La población de Villafáfila cuenta entre su patrimonio artístico y monumental con la iglesia parroquial de Santa María, del siglo XV. Es un edificio realizado fundamentalmente con ladrillo y cuyo estilo es gótico final con influencias mudéjares. Ha sufrido posteriores modificaciones que han desfigurado su aspecto originario. Destacan las iglesias de Villalba del siglo XVI en la que sobresale su magnífico artesonado o la de la Asunción de Villalba de Lampreana también del siglo XVI que conserva una extraordinaria torre. La Iglesia de San Martín de Valderabuey conserva un espléndido ejemplar de torre mudéjar y las de Santa María de Villárdiga y Santo Tomás de Revellinos, destacan por su magnífico artesonado.

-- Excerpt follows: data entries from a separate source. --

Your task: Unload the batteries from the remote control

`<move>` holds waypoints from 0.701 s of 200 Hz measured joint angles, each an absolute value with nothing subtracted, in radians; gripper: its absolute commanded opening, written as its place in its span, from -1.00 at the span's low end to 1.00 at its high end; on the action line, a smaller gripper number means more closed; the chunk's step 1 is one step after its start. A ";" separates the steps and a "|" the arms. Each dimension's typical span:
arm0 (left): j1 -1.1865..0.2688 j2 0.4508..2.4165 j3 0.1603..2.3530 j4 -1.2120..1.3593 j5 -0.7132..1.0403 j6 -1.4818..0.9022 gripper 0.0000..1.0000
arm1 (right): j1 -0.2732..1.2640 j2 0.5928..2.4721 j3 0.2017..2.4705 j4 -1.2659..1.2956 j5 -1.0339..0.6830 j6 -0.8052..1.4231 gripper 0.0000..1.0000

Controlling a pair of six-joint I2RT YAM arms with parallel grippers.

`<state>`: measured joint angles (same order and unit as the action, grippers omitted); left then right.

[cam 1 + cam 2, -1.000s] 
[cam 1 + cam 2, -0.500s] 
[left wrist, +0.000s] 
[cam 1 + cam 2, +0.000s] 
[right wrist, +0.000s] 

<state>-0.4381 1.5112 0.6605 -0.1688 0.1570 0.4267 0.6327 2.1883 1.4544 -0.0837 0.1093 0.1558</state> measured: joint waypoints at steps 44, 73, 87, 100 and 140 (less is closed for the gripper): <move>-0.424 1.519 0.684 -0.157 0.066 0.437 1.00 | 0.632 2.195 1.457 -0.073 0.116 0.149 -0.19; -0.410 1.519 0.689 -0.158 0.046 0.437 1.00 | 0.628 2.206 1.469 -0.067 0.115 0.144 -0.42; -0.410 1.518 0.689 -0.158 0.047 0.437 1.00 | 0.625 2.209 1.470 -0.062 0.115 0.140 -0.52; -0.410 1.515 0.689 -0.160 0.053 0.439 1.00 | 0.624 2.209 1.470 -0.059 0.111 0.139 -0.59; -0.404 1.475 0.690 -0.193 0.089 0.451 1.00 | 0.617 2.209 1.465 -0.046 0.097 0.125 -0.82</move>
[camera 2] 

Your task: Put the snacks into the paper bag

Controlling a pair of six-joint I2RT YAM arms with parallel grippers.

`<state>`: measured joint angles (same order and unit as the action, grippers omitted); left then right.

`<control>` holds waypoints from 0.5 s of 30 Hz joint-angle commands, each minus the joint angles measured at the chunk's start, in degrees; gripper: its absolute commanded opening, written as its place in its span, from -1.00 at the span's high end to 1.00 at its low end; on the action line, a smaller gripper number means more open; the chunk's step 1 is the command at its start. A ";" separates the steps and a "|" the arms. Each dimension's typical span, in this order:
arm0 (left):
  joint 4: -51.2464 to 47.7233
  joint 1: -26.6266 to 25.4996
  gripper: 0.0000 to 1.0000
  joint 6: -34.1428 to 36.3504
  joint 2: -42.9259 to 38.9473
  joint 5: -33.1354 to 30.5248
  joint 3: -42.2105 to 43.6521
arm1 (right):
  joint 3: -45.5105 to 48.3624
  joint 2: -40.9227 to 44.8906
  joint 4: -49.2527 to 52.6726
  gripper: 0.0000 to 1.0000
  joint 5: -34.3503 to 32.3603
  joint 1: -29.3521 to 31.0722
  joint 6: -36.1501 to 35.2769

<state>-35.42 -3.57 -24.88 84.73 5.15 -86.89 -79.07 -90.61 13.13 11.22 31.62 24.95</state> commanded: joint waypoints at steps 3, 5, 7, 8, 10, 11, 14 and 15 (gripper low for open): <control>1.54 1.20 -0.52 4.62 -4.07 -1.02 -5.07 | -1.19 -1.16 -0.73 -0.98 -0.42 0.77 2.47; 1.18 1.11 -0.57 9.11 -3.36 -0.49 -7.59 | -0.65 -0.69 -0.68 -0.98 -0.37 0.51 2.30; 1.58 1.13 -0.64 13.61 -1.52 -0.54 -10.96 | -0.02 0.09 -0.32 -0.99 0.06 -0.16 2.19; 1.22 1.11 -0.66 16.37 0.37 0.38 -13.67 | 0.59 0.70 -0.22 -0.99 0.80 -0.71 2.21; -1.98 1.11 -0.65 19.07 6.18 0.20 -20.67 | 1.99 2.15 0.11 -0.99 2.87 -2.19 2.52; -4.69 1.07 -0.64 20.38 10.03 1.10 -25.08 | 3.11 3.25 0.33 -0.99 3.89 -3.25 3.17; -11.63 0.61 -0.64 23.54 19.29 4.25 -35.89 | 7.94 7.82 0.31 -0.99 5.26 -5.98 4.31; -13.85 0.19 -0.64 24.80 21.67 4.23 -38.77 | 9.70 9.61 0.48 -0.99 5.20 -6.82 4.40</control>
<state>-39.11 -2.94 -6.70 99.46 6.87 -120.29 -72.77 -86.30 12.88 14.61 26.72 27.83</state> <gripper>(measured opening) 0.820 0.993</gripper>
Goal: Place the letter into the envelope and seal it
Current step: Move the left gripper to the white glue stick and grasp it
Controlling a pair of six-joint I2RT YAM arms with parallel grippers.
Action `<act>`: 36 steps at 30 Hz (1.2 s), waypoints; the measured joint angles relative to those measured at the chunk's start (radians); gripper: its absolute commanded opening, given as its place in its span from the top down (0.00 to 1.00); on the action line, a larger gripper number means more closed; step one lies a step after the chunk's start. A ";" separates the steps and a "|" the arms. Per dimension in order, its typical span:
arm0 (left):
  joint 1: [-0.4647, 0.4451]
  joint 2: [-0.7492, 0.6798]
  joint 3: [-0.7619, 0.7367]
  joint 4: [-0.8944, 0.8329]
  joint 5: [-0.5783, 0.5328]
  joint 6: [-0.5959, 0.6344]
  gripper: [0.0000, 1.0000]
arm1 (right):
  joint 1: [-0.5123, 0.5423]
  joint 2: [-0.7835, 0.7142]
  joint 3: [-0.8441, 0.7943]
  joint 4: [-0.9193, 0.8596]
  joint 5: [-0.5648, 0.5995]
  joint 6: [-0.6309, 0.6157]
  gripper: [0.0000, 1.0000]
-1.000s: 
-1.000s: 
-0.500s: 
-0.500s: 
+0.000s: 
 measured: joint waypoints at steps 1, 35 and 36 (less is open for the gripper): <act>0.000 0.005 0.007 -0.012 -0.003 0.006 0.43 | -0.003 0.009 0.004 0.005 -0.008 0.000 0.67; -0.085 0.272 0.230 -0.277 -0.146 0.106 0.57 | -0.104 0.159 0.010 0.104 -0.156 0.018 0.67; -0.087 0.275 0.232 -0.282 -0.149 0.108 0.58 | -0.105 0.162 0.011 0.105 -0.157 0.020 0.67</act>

Entre los festejos más señalados de la comarca destaca la festividad de San Antón en Cerecinos de Campos y la Semana Santa de Manganeses y Lampreana. Sobresale también la romería de Villalba, Villarín o Manganeses que se realiza en mayo en honor de la Virgen del Templo en la ermita de Pajares, Lampreana. Las fiestas patronales de Villafáfila en agosto o las de Villarín en septiembre destacan por sus multitudinarios encierros. En cuanto a su gastronomía sobresalen los platos relacionados con los productos de huerta, el lechazo asado, las patatas con costillas de cerdo y el pollo de corral guisado, aunque tampoco tiene desperdicio alguno la peculiar preparación de sus pichones escabechados.